■ ACTION ITEM
Each entry must appear in the answer exactly as it does here.

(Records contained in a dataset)
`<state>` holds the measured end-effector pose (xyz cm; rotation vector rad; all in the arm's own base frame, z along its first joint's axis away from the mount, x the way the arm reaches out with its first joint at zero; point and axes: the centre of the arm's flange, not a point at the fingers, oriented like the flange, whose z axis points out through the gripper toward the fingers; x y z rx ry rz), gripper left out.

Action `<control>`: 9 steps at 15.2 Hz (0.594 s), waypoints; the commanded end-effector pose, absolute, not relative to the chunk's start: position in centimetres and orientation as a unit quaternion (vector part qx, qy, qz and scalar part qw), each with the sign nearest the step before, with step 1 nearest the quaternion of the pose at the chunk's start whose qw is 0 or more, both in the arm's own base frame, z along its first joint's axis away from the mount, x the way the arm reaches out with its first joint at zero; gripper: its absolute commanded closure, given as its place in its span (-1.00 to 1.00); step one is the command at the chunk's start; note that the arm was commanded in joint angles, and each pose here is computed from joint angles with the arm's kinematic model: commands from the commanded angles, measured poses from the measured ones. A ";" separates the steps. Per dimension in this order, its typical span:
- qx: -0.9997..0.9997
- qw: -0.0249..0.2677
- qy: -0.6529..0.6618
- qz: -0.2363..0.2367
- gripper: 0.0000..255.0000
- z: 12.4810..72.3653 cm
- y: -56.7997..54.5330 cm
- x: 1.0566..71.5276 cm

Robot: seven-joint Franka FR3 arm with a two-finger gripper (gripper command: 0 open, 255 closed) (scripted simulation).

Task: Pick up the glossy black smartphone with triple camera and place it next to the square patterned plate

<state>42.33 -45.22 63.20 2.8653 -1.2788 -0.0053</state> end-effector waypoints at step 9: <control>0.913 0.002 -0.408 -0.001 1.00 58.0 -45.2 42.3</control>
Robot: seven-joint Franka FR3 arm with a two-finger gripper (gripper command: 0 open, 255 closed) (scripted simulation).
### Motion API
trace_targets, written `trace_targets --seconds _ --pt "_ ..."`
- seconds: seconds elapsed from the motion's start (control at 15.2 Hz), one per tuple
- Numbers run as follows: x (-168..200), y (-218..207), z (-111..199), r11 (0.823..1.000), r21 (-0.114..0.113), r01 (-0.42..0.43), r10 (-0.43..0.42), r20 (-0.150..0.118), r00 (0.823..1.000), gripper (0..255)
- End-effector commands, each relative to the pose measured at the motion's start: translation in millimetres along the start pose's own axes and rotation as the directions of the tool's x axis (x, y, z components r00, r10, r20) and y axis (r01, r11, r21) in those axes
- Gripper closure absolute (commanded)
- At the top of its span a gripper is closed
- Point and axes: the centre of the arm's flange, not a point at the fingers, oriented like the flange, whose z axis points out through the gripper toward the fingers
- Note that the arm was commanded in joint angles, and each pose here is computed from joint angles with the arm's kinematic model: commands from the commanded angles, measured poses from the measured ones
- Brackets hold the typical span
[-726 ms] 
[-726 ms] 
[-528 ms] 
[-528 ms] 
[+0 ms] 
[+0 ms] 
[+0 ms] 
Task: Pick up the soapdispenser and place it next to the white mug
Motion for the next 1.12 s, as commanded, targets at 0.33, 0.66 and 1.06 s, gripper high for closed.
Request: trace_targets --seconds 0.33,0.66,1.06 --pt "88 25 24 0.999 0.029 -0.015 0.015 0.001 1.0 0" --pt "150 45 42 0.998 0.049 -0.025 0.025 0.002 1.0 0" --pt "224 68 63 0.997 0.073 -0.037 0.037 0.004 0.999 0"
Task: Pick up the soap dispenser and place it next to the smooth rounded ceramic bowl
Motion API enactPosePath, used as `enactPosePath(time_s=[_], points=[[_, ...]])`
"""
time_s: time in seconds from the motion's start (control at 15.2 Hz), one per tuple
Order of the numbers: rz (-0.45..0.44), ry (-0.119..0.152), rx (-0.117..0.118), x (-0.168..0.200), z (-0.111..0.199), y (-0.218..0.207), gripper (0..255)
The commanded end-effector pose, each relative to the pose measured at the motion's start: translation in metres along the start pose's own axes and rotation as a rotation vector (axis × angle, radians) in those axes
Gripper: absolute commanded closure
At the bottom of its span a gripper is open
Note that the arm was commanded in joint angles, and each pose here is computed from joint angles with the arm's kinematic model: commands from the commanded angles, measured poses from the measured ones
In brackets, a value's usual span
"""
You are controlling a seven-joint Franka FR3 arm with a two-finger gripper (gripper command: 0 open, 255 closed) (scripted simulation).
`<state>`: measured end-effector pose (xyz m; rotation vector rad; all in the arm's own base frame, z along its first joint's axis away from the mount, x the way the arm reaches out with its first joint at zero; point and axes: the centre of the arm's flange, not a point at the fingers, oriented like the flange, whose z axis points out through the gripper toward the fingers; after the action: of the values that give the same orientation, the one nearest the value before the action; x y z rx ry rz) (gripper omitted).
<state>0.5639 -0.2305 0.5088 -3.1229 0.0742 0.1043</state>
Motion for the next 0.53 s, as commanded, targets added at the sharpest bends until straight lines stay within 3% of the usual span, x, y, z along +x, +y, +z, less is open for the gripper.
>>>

■ TASK SOLUTION
`<state>` holds the measured end-effector pose (xyz cm; rotation vector rad; all in the arm's own base frame, z along its first joint's axis away from the mount, x the way the arm reaches out with its first joint at zero; point and axes: the centre of the arm's flange, not a point at the fingers, oriented like the flange, whose z axis points out through the gripper toward the fingers; x y z rx ry rz), gripper left out.

Action `<control>`: 9 steps at 15.2 Hz (0.594 s), waypoints; the commanded end-effector pose, absolute, not relative to the chunk's start: position in centimetres and orientation as a unit quaternion (vector part qx, qy, qz and scalar part qw), each with the sign nearest the step before, with step 1 nearest the quaternion of the pose at the chunk's start whose qw is 0 or more, both in the arm's own base frame, z along its first joint's axis away from the mount, x the way the arm reaches out with its first joint at zero; gripper: its absolute commanded closure, given as its place in its span (-1.00 to 1.00); step one is the command at the chunk's start; note that the arm was commanded in joint angles, and each pose here is computed from joint angles with the arm's kinematic model: commands from the commanded angles, measured poses from the measured ones. A ";" separates the steps. Per dimension in this order, its typical span:
- qx: -0.9997..0.9997
- qw: -0.0249..0.2677
- qy: -0.6529..0.6618
- qz: -0.2363..0.2367
- gripper: 0.0000..255.0000
- z: 12.4810..72.3653 cm
- y: -56.7997..54.5330 cm
- x: 1.0566..71.5276 cm

Robot: seven-joint Franka FR3 arm with a two-finger gripper (gripper command: 0 open, 255 closed) (scripted simulation).

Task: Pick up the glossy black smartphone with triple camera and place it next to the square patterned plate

<state>42.33 -45.22 63.20 2.8653 -1.2788 -0.0053</state> end-effector waypoints at step 9: <control>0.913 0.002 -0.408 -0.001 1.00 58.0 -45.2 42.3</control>
Robot: seven-joint Franka FR3 arm with a two-finger gripper (gripper command: 0 open, 255 closed) (scripted simulation).
### Motion API
trace_targets, written `trace_targets --seconds _ --pt "_ ..."`
- seconds: seconds elapsed from the motion's start (control at 15.2 Hz), one per tuple
- Numbers run as follows: x (-168..200), y (-218..207), z (-111..199), r11 (0.823..1.000), r21 (-0.114..0.113), r01 (-0.42..0.43), r10 (-0.43..0.42), r20 (-0.150..0.118), r00 (0.823..1.000), gripper (0..255)
- End-effector commands, each relative to the pose measured at the motion's start: translation in millimetres along the start pose's own axes and rotation as the directions of the tool's x axis (x, y, z components r00, r10, r20) and y axis (r01, r11, r21) in those axes
- Gripper closure absolute (commanded)
- At the top of its span a gripper is closed
- Point and axes: the centre of the arm's flange, not a point at the fingers, oriented like the flange, whose z axis points out through the gripper toward the fingers
- Note that the arm was commanded in joint angles, and each pose here is computed from joint angles with the arm's kinematic model: commands from the commanded angles, measured poses from the measured ones
- Brackets hold the typical span
[-726 ms] 
[-726 ms] 
[-528 ms] 
[-528 ms] 
[+0 ms] 
[+0 ms] 
[+0 ms] 
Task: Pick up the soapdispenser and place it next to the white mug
Motion for the next 1.12 s, as commanded, targets at 0.33, 0.66 and 1.06 s, gripper high for closed.
Request: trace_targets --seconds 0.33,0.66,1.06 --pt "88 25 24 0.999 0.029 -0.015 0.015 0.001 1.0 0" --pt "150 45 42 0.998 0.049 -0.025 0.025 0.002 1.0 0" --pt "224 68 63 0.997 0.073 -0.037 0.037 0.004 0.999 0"
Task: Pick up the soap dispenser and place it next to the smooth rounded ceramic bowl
Motion API enactPosePath, used as `enactPosePath(time_s=[_], points=[[_, ...]])`
"""
time_s: time in seconds from the motion's start (control at 15.2 Hz), one per tuple
Order of the numbers: rz (-0.45..0.44), ry (-0.119..0.152), rx (-0.117..0.118), x (-0.168..0.200), z (-0.111..0.199), y (-0.218..0.207), gripper (0..255)
The commanded end-effector pose, each relative to the pose measured at the motion's start: translation in metres along the start pose's own axes and rotation as a rotation vector (axis × angle, radians) in those axes
Gripper: absolute commanded closure
At the bottom of its span a gripper is open
Note that the arm was commanded in joint angles, and each pose here is computed from joint angles with the arm's kinematic model: commands from the commanded angles, measured poses from the measured ones
In brackets, a value's usual span
"""
You are controlling a seven-joint Franka FR3 arm with a two-finger gripper (gripper command: 0 open, 255 closed) (scripted simulation).
`<state>`: measured end-effector pose (xyz m; rotation vector rad; all in the arm's own base frame, z along its first joint's axis away from the mount, x the way the arm reaches out with its first joint at zero; point and axes: the centre of the arm's flange, not a point at the fingers, oriented like the flange, whose z axis points out through the gripper toward the fingers; after the action: of the values that give the same orientation, the one nearest the value before the action; x y z rx ry rz) (gripper omitted).
<state>0.5639 -0.2305 0.5088 -3.1229 0.0742 0.1043</state>
Motion for the next 0.53 s, as commanded, targets added at the sharpest bends until straight lines stay within 3% of the usual span, x, y, z along +x, +y, +z, less is open for the gripper.
>>>

There is nothing else to add to the answer.